**Work order**. Each record is to be printed exactly as given, down to the last mark.

** Opening Information block **

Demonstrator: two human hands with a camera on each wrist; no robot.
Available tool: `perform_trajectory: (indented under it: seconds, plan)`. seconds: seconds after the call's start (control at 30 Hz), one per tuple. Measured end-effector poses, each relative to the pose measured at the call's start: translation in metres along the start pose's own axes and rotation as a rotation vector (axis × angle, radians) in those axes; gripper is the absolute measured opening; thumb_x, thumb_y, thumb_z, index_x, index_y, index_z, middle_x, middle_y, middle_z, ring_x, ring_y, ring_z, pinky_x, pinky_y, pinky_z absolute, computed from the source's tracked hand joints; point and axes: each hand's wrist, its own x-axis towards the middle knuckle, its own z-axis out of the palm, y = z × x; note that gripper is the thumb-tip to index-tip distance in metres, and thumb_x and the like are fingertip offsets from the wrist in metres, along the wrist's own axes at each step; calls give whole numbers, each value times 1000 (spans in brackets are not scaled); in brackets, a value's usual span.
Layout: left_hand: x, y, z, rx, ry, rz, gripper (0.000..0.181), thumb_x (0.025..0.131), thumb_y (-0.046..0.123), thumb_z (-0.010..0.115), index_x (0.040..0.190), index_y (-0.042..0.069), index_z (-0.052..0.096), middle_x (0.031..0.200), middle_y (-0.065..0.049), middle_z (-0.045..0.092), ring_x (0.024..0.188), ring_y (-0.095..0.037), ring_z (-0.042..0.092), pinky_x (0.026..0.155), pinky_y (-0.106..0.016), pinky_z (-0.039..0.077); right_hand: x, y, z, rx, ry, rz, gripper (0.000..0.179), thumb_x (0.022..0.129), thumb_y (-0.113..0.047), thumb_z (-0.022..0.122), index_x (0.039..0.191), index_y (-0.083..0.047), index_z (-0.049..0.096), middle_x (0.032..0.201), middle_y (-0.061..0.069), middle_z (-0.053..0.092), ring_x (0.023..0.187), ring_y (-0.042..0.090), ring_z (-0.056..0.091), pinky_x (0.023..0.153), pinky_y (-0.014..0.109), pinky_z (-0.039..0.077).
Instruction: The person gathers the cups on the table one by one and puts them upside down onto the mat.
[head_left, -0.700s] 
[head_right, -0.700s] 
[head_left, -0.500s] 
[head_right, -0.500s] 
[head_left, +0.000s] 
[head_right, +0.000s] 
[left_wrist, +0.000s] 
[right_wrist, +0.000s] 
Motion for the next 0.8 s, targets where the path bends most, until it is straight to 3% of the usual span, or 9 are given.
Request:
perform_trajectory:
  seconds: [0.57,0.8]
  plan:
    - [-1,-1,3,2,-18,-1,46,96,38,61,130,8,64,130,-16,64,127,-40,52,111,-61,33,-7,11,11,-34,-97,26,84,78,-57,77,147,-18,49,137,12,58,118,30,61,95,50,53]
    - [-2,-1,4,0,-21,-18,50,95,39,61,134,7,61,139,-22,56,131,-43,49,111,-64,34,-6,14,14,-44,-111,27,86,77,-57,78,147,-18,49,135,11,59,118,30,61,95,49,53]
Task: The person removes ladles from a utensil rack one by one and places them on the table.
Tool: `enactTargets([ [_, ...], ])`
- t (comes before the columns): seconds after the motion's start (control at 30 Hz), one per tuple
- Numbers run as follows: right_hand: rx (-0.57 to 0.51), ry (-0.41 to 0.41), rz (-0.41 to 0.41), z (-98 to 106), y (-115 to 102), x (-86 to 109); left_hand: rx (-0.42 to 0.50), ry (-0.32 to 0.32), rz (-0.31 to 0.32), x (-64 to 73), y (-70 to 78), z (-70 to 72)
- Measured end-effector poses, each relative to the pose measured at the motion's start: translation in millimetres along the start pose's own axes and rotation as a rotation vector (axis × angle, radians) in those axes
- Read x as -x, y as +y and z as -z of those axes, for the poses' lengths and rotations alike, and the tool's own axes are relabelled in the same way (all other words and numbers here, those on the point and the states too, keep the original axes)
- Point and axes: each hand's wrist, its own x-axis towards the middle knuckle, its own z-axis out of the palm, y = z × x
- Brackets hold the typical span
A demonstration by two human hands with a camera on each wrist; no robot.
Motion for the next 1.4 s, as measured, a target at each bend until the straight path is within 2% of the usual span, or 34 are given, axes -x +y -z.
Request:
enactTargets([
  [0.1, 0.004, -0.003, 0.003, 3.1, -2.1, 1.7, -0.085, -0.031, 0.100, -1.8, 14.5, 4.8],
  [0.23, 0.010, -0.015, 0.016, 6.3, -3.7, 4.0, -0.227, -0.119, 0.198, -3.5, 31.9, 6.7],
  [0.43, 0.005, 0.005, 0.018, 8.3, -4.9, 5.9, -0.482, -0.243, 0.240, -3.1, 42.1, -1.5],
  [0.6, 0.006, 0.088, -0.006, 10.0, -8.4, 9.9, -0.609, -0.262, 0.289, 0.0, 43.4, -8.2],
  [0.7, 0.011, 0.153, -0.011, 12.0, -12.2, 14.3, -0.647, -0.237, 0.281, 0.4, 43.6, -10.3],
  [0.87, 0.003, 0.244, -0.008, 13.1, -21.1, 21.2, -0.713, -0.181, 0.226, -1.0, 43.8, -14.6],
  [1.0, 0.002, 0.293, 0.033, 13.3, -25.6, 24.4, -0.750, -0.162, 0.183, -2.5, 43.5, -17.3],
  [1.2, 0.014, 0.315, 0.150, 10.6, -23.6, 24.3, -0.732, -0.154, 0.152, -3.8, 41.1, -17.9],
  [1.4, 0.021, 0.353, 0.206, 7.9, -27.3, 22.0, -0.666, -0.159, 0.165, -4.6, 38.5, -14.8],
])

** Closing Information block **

**Reply**.
Demonstrator: two human hands with a camera on each wrist; no robot.
Available tool: `perform_trajectory: (indented under it: seconds, plan)`. seconds: seconds after the call's start (control at 30 Hz), one per tuple. Measured end-effector poses, each relative to the pose measured at the call's start: translation in metres along the start pose's own axes and rotation as a rotation vector (axis × angle, radians) in those axes; gripper is the absolute measured opening; thumb_x, thumb_y, thumb_z, index_x, index_y, index_z, middle_x, middle_y, middle_z, ring_x, ring_y, ring_z, pinky_x, pinky_y, pinky_z absolute, computed from the source's tracked hand joints; point and axes: each hand's wrist, its own x-axis towards the middle knuckle, its own z-axis out of the palm, y = z × x; note that gripper is the thumb-tip to index-tip distance in metres, and thumb_x and the like are fingertip offsets from the wrist in metres, along the wrist's own axes at each step; calls give whole numbers, each value times 1000 (spans in brackets are not scaled); in brackets, a value's usual span.
Layout: left_hand: x, y, z, rx, ry, rz, gripper (0.000..0.181), thumb_x (0.025..0.131), thumb_y (-0.046..0.123), thumb_z (-0.010..0.115), index_x (0.040..0.190), index_y (-0.042..0.069), index_z (-0.052..0.096), middle_x (0.031..0.200), middle_y (-0.065..0.049), middle_z (-0.045..0.092), ring_x (0.024..0.188), ring_y (-0.095..0.037), ring_z (-0.042..0.092), pinky_x (0.026..0.155), pinky_y (-0.106..0.016), pinky_z (-0.039..0.077); right_hand: x, y, z, rx, ry, rz, gripper (0.000..0.179), thumb_x (0.022..0.129), thumb_y (-0.113..0.047), thumb_z (-0.022..0.122), index_x (0.039..0.191), index_y (-0.083..0.047), index_z (-0.049..0.096), middle_x (0.032..0.201), middle_y (-0.061..0.069), middle_z (-0.053..0.092), ring_x (0.023..0.187), ring_y (-0.042..0.090), ring_z (-0.056..0.091), pinky_x (0.023..0.153), pinky_y (-0.014..0.109), pinky_z (-0.039..0.077).
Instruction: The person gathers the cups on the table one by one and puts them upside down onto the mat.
[head_left, -0.700s] 
[head_right, -0.700s] 
[head_left, -0.500s] 
[head_right, -0.500s] 
[head_left, +0.000s] 
[head_right, +0.000s] 
[left_wrist, +0.000s] 
[right_wrist, +0.000s] 
Motion for the next 0.8 s, targets where the path bends most, until it is straight to 3% of the usual span, or 9 are given.
Request:
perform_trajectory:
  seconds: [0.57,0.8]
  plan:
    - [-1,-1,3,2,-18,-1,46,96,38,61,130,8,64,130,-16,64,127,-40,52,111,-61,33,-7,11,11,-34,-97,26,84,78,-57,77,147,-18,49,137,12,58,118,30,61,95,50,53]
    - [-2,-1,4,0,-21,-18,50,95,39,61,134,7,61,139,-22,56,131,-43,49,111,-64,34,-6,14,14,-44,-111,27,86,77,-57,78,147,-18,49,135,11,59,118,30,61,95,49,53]
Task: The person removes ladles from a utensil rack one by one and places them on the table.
Tool: `enactTargets([ [_, ...], ])`
- t (comes before the columns): seconds after the motion's start (control at 30 Hz), one per tuple
- Numbers run as follows: right_hand: rx (-0.57 to 0.51), ry (-0.41 to 0.41), rz (-0.41 to 0.41), z (-98 to 106), y (-115 to 102), x (-86 to 109); left_hand: rx (-0.42 to 0.50), ry (-0.32 to 0.32), rz (-0.31 to 0.32), x (-64 to 73), y (-70 to 78), z (-70 to 72)
- Measured end-effector poses, each relative to the pose measured at the motion's start: translation in millimetres along the start pose's own axes and rotation as a rotation vector (axis × angle, radians) in those axes
- Read x as -x, y as +y and z as -z of those axes, for the poses' lengths and rotations alike, and the tool's own axes are relabelled in the same way (all other words and numbers here, those on the point and the states too, keep the original axes)
- Point and axes: each hand's wrist, its own x-axis towards the middle knuckle, its own z-axis out of the palm, y = z × x
- Brackets hold the typical span
A demonstration by two human hands with a camera on each wrist; no robot.
Motion for the next 1.4 s, as measured, a target at each bend until the straight path is within 2% of the usual span, or 34 are given, axes -x +y -z.
Request:
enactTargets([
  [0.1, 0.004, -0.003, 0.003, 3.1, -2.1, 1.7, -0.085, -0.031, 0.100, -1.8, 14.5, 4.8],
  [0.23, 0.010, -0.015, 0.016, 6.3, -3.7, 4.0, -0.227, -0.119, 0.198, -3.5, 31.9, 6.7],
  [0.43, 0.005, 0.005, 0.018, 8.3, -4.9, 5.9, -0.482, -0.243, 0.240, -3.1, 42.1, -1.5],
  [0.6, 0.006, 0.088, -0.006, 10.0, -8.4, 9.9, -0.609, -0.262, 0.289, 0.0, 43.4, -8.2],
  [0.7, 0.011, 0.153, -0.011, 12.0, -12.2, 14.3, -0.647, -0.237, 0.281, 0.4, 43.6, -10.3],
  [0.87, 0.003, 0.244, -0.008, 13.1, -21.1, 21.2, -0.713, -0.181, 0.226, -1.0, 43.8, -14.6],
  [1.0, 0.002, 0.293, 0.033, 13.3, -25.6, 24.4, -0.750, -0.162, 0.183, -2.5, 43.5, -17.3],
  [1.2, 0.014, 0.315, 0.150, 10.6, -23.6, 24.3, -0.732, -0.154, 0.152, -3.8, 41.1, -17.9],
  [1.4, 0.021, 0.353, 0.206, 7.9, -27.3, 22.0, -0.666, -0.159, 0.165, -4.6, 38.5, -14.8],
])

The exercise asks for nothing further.